Recorded data below:

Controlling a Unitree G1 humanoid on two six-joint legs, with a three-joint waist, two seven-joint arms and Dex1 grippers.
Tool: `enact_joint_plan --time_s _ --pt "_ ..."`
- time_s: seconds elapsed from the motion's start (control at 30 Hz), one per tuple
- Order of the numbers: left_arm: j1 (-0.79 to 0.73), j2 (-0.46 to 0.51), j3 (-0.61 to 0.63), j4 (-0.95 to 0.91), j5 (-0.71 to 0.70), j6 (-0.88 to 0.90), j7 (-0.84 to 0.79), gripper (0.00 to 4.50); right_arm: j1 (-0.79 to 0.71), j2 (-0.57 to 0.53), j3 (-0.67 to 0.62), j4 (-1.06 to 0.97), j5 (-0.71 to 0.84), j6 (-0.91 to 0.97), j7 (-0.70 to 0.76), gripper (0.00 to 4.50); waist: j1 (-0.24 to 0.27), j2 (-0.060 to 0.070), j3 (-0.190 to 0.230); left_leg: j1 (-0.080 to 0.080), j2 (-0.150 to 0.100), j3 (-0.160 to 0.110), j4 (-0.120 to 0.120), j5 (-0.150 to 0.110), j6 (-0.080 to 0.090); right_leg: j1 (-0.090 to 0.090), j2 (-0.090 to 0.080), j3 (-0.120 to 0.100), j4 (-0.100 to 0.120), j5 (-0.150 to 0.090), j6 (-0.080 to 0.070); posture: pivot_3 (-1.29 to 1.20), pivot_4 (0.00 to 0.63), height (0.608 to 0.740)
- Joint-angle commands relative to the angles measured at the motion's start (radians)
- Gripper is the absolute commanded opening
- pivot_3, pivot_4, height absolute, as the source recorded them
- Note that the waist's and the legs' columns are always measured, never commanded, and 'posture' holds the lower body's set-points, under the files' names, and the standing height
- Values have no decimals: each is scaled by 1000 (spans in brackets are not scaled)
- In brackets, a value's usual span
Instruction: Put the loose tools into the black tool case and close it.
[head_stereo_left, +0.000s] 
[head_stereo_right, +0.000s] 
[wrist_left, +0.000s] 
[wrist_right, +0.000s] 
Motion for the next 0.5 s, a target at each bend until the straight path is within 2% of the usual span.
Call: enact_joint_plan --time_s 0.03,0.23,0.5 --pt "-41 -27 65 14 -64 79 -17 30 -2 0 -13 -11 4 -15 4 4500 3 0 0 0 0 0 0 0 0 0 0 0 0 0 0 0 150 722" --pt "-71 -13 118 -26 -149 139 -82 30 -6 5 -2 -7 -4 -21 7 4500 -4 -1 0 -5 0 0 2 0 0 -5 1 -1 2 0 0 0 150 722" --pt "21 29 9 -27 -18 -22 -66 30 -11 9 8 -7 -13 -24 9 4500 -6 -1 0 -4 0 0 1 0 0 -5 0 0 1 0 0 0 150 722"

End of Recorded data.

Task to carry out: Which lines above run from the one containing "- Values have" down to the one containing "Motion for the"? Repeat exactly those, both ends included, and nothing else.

Task solution:
- Values have no decimals: each is scaled by 1000 (spans in brackets are not scaled)
- In brackets, a value's usual span
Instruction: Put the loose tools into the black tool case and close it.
[head_stereo_left, +0.000s] 
[head_stereo_right, +0.000s] 
[wrist_left, +0.000s] 
[wrist_right, +0.000s] 
Motion for the next 0.5 s, a target at each bend until the straight path is within 2% of the usual span.

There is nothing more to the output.